How big can Nvidia's contribution to growth be
Huang's new outlook of $1 trillion in AI chip demand by 2027 builds on last year's figure of $500 billion for the period through 2026. The company also revealed in its Q4 results for fiscal year 2026 that data center revenue reached $62.3 billion in the quarter and accounted for over 90% of total revenue. GTC 2026 is meant to signal to investors that growth is not just about one generation of GPUs, but the entire product and software layer from data center to automotive to edge and orbit.
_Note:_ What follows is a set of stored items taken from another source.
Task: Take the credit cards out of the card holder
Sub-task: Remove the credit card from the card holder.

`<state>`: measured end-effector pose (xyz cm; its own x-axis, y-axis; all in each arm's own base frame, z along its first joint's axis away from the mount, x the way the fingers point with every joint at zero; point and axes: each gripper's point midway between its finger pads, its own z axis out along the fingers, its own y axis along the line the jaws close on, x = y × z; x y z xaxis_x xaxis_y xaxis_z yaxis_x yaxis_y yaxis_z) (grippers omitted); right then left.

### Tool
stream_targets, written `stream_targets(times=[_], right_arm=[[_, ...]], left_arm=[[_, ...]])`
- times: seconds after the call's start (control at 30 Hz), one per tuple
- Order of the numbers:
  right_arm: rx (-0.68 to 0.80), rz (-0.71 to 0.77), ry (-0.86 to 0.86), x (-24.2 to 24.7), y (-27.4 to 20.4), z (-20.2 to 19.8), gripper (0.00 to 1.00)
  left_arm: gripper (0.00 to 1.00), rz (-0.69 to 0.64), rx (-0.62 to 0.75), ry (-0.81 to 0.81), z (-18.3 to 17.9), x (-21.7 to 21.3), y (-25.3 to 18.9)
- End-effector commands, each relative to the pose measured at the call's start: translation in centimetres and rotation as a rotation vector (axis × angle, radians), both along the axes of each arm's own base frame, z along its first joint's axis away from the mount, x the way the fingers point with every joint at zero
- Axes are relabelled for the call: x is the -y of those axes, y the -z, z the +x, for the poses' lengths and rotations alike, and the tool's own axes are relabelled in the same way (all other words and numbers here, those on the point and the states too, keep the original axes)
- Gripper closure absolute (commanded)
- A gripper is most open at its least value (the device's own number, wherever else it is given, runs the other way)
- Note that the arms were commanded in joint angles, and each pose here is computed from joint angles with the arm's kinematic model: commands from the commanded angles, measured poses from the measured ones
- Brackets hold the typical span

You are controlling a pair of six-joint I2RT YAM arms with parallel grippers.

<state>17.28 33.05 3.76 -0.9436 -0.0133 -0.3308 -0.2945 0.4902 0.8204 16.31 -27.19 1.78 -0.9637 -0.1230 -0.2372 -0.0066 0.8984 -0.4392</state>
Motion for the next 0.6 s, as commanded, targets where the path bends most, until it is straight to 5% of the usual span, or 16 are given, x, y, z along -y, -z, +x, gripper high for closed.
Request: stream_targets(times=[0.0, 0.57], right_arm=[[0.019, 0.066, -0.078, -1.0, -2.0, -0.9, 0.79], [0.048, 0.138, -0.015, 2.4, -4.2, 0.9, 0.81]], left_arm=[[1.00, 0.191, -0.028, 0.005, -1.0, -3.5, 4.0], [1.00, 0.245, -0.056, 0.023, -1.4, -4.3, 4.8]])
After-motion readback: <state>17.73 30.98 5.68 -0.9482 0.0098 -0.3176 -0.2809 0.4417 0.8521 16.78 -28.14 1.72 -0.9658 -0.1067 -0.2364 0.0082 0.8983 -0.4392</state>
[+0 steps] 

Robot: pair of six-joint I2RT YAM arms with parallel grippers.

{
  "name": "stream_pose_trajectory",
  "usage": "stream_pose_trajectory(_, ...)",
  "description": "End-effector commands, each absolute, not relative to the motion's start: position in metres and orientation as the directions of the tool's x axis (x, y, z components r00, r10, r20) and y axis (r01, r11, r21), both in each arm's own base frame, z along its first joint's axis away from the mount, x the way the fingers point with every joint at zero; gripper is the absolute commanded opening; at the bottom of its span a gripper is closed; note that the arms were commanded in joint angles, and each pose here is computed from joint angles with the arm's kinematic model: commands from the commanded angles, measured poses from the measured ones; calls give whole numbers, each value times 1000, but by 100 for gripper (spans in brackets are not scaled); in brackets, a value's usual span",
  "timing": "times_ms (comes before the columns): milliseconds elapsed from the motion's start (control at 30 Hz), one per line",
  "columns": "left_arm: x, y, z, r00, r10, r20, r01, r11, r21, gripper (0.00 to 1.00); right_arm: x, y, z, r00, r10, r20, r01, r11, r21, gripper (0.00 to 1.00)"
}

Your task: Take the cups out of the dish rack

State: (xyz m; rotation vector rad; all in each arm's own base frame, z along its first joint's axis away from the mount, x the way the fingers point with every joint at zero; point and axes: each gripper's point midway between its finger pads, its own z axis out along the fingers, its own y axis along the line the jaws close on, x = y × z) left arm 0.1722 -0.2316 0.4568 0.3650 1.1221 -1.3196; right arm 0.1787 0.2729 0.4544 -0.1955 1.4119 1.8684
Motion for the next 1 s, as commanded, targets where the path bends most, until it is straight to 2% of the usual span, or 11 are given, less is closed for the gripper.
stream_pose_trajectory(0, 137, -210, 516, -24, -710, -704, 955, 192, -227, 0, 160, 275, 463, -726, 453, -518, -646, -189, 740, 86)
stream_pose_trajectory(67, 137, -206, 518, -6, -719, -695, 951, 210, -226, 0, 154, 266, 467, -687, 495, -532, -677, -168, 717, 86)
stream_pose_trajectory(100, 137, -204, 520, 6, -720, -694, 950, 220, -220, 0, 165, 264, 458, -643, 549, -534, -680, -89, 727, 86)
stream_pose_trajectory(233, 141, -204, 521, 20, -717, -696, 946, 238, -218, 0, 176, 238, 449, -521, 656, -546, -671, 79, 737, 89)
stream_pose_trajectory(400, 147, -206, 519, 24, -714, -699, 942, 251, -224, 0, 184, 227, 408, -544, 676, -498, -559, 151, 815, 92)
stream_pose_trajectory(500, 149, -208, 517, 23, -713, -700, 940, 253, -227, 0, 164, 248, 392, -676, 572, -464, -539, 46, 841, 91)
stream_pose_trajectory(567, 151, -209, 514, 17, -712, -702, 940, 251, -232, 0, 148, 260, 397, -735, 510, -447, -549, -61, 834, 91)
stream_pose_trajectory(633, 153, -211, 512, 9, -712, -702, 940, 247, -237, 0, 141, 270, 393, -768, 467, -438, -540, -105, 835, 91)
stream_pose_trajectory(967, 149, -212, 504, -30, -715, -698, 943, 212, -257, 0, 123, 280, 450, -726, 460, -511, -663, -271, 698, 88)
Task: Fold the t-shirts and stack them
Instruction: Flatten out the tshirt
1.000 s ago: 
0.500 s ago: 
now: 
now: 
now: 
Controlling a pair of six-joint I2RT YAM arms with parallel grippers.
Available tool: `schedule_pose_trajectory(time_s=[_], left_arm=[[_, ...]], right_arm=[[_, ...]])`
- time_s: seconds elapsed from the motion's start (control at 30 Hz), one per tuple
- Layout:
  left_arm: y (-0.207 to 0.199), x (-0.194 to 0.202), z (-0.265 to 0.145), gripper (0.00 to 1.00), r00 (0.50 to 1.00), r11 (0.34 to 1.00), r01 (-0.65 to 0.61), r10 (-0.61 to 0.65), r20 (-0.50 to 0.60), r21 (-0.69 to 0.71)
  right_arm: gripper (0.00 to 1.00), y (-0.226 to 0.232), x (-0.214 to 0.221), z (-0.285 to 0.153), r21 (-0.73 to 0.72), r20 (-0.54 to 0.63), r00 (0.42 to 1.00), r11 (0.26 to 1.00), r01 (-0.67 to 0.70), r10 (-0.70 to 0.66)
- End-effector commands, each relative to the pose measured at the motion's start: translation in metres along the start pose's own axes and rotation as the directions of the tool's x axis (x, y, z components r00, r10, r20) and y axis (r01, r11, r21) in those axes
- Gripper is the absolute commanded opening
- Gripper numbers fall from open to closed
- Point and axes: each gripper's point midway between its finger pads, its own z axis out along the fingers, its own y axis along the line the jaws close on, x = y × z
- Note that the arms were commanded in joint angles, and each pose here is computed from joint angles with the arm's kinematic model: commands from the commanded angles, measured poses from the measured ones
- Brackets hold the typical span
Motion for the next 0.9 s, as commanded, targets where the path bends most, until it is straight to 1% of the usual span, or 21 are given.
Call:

The contribution of each news item can be summarized as follows:
Groq 3 and Ruby ensure that Nvidia has the hardware for the next phase of AI (agent systems, massive inference) and can continue to push the price per token down.
NemoClaw and OpenClaw open up a new area of software revenue and strengthen the link to end users and businesses.
Uber and other transportation partners are expanding Nvidia's presence in the auto sector.
Vera Rubin Space Module shows new segments with potentially high added value.
Nebius - Meta contract demonstrates that big players are willing to tie tens of billions of dollars to infrastructure based on Nvidia's new platform.